Parties desiring to reject this award and obtain a trial de novo must file with the division manager a trial de novo request together with a $200 fee within thirty (30) days of today. Parties requesting a trial de novo may be subject to payment of counsel fees and costs as provided by R. 4:21A- 6(c). Note that unless otherwise expressly indicated, this award will be filed today.

It also requested that, "Counsel acknowledge receipt of this award by signing below." Counsel for each of the parties did sign the form where indicated.

Plaintiff's counsel did not file a rejection of the award or a request for a trial de novo, nor did she submit the $200 fee, referred to within thirty days. Only during an unrelated conversation, when defense counsel indicated his intention to file a motion confirming the arbitrators' decision, did plaintiff's counsel indicate surprise that her request for a trial de novo had not already been filed. Although beyond the time specified in the rule, plaintiff's counsel resisted defendants' attempt to confirm the arbitration award and sought instead a de novo trial on her client's complaint. The court denied plaintiff's request, granted defendants' motion and accordingly dismissed the complaint. This appeal followed.

Were this a proceeding covered by the mandatory arbitration provisions of R. 4:21A, there is no question that plaintiff's complaint would be subject to dismissal and this appeal would have no substance. The thirty day limit prescribed in Rule 4:21A-6(b) can be extended only for "extraordinary circumstances," a narrowly construed concept which is not even arguably applicable here. Hartsfield v. Fantini, 149 N.J. 611 (1997); Wallace v. J.F.K. Hartwyck at Oak Tree, Inc., 149 N.J. 605 (1997). However, since the scope of the rule is limited and does not cover alleged violations of LAD, plaintiff argues that the severe sanctions of the rule are inapplicable.

Defendants, however, argue that plaintiff voluntarily submitted his claim to the non-binding arbitration procedure, and he should not be free to pick and choose which portions of the rule he wants to apply. Whether submission to the non-binding arbitration procedure was mandatory or voluntary, they claim, once a party elects to proceed therein, he or she is liable to all of the applicable provisions of the procedure. Defendants point to the signatures of both counsel acknowledging that principle.

Although there is some merit to defendants' argument, we are satisfied that acceptance of their contention would represent nothing less than an implied amendment and enlargement of R. 4:21A-1. That is not an appropriate function for this court to undertake. If the rule is to be so amended and enlarged, that is a function of the Supreme Court in its rule making capacity. N.J. Const. art. VI, § II, ¶ 3.

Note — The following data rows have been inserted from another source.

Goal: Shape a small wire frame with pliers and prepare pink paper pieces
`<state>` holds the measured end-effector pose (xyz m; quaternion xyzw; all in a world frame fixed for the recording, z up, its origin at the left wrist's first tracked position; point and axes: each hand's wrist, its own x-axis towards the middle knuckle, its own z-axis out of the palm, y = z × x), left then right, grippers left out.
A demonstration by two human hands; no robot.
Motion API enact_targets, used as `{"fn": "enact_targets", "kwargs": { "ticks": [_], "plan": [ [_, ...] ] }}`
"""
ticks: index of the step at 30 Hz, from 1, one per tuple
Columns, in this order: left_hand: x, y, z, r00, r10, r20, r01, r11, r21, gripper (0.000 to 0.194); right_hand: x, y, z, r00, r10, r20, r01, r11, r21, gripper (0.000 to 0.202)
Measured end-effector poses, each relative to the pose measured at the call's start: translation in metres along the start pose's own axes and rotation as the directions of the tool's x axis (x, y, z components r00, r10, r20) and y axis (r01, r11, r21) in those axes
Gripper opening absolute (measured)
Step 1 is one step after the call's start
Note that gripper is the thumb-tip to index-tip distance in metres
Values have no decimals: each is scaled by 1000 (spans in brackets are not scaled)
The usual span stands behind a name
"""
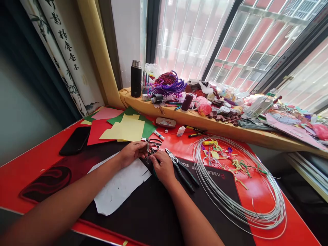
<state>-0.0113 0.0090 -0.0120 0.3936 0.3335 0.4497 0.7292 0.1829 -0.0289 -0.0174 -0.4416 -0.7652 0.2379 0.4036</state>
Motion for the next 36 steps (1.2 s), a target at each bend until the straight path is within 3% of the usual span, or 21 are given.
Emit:
{"fn": "enact_targets", "kwargs": {
  "ticks": [9,15,36],
  "plan": [
    [1,0,1,1000,-3,-21,3,1000,7,39,1,-2,0,1000,-3,10,3,1000,3,14],
    [2,0,-1,999,-25,-21,25,1000,-3,46,1,-4,-1,1000,-4,17,4,1000,-7,18],
    [1,2,0,1000,-24,-9,24,1000,-3,43,1,-1,1,1000,-20,13,21,999,-34,23]
  ]
}}
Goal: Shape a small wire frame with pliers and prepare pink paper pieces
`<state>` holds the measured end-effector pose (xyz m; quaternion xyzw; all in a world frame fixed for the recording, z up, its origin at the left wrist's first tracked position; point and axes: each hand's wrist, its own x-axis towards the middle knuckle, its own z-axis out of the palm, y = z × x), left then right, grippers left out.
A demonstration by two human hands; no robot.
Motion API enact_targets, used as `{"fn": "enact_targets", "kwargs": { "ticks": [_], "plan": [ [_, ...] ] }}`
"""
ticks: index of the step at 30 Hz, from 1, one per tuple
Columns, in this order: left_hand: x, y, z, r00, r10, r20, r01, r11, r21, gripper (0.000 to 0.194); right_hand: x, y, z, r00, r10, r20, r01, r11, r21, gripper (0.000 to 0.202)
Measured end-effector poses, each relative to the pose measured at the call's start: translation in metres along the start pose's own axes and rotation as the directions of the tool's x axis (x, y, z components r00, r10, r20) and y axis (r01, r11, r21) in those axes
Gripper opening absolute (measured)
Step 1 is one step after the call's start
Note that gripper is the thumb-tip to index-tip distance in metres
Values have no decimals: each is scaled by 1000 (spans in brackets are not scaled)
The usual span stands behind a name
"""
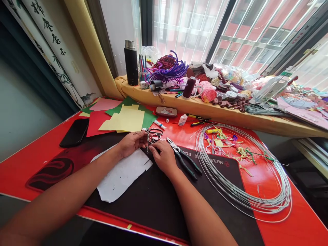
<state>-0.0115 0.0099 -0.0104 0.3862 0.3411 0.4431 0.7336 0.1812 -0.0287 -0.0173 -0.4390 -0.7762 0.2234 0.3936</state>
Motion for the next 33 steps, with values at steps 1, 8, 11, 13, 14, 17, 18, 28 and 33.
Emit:
{"fn": "enact_targets", "kwargs": {
  "ticks": [1,8,11,13,14,17,18,28,33],
  "plan": [
    [0,0,0,1000,2,6,-2,1000,6,42,0,0,0,1000,-4,0,4,1000,1,22],
    [0,-1,-1,999,15,30,-16,999,42,40,0,1,1,999,-32,-8,32,999,2,20],
    [1,-2,-2,999,19,40,-21,999,46,39,0,1,1,999,-37,-1,37,999,-7,20],
    [1,-2,-3,999,17,43,-19,999,49,39,0,1,1,999,-39,-3,39,999,-14,21],
    [1,-2,-3,999,15,39,-17,999,49,39,0,1,1,999,-39,-5,39,999,-17,21],
    [2,-3,-3,1000,5,21,-6,999,48,40,0,1,1,999,-41,-12,41,999,-24,21],
    [2,-3,-3,1000,1,18,-2,999,50,41,0,1,1,999,-42,-12,42,999,-26,21],
    [2,-2,-1,1000,-8,19,7,998,66,42,-1,2,2,999,-39,-8,39,999,-24,18],
    [0,0,1,1000,-1,7,1,998,62,41,-1,2,2,999,-41,-7,41,998,-44,13]
  ]
}}
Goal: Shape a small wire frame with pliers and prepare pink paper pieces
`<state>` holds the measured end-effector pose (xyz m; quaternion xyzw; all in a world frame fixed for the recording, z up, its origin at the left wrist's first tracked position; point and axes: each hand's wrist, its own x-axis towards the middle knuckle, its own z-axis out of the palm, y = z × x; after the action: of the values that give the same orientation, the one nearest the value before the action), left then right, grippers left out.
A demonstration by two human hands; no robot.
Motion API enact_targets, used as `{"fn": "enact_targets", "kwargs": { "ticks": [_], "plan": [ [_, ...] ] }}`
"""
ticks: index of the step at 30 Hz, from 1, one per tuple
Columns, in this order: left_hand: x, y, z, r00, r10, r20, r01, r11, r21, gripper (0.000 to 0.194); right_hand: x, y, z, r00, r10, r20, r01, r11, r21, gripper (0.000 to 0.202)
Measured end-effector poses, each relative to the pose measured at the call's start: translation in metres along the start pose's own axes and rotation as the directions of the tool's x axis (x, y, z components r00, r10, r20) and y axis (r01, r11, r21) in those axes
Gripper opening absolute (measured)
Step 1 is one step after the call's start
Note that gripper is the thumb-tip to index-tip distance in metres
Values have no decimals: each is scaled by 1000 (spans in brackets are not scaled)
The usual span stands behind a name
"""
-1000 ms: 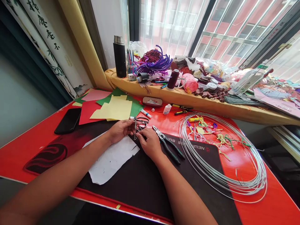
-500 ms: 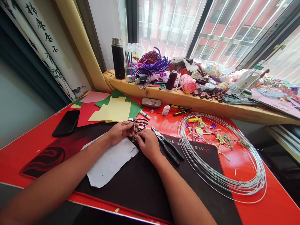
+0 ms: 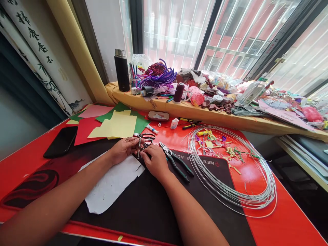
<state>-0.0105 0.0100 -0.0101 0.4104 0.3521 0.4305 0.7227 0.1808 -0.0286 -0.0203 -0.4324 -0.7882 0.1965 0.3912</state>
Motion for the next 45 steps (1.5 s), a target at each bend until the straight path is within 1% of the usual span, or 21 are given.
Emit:
{"fn": "enact_targets", "kwargs": {
  "ticks": [7,19,28,33,45],
  "plan": [
    [-1,0,1,1000,7,-2,-7,1000,12,41,0,1,1,1000,-7,-26,8,1000,13,13],
    [0,0,0,1000,7,2,-7,1000,7,38,0,-2,-1,1000,-6,-9,6,1000,-9,12],
    [1,-3,-1,1000,4,-5,-4,1000,31,41,0,0,0,1000,-6,-8,6,1000,-4,19],
    [0,-4,-2,999,11,31,-13,998,69,42,0,-2,-2,1000,-9,-1,9,1000,2,15],
    [2,-7,-4,999,16,31,-19,995,96,40,0,-2,-1,1000,-6,5,6,1000,0,13]
  ]
}}
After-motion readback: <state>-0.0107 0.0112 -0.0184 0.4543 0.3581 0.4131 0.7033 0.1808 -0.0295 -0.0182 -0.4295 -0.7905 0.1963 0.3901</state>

The rule is not ambiguous in its scope. Its mandatory provisions cover automobile accidents and other personal injury suits with limited financial consequences. Its permissive extensions cover other personal injury actions, but in no way and in no provision does the rule expressly or impliedly refer to other claims, such as an alleged violation of LAD.

Here, non-binding arbitration was apparently employed as a form of complementary dispute resolution, in an attempt to settle plaintiff's claim. The printed form employed in the procedure had apparently been prepared for customary use in an R. 4:21A proceeding. The provisions limiting the right to a trial have no authorization in any rule or directive of the Supreme Court. They should not have been included in the form used here, and they cannot be employed in a "bootstrap" argument to give them an effect not authorized by the rules.

The matter is reversed and remanded for further proceedings consistent with this opinion.